Edit: ah the gif you shared above actually does this. excuse my oversight. I'll try to see if I can reproduce on my side.

ljleb commented 1 year ago

Alright, so I reproduced your gif. I step-debugged into the code and made sure every intermediate embedding was properly following the expected linear interpolation curve, by looking at the first dimension that was different in all 3 embeddings.

I know which embedding corresponds to which initial prompt because they are all passed together to the original get_learned_conditioning function:

image

Even though I haven't found any issue with the interpolation code, the image still seems to come back to lion after step 10.

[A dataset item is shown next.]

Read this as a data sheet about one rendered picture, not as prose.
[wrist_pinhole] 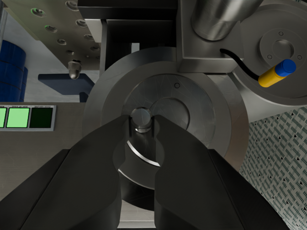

My understanding of this is that at step 8, the intermediate noisy images have passed through enough lion-ish sampler steps that after step 10 (so step 11), it is hard for the model to steer in another direction. For the exact image you used, simply putting the girl step number after 8 (so 9) instead of after 10 (so 11) seems to fix the bias (although, the result is not what I'd call pretty).

vladmandic commented 1 year ago

i get what you're saying, but it makes getting any sort of predictable results pretty much a trial & error. i was hoping to avoid rendering separate image per-frame to get a quick animation, but atm i don't think i can...

ljleb commented 1 year ago

I understand the issue you have with this behaviour. To be honest, it's a bit annoying for me as well because I'd love to be able to use interpolation in the way you are envisioning.

I just made a test with [[lion : bird : 7] : girl : 11]. No interpolations, just basic prompt editing, and I found a similar behaviour to the one you were describing earlier (i.e. embedding time travel, memory of earlier embeddings). Not sure if it's a bug from the webui or a feature of the sampler, or something else. I used DPM2 a for this one:

ezgif com-gif-maker(6)

Also I tried deleting my local prompt fusion extension folder, restarting the ui completely and then generating this image again. I got the same result.

vladmandic commented 1 year ago

thanks for the detailed investigation. not sure if anything else can be done? if not, feel free to close the issue.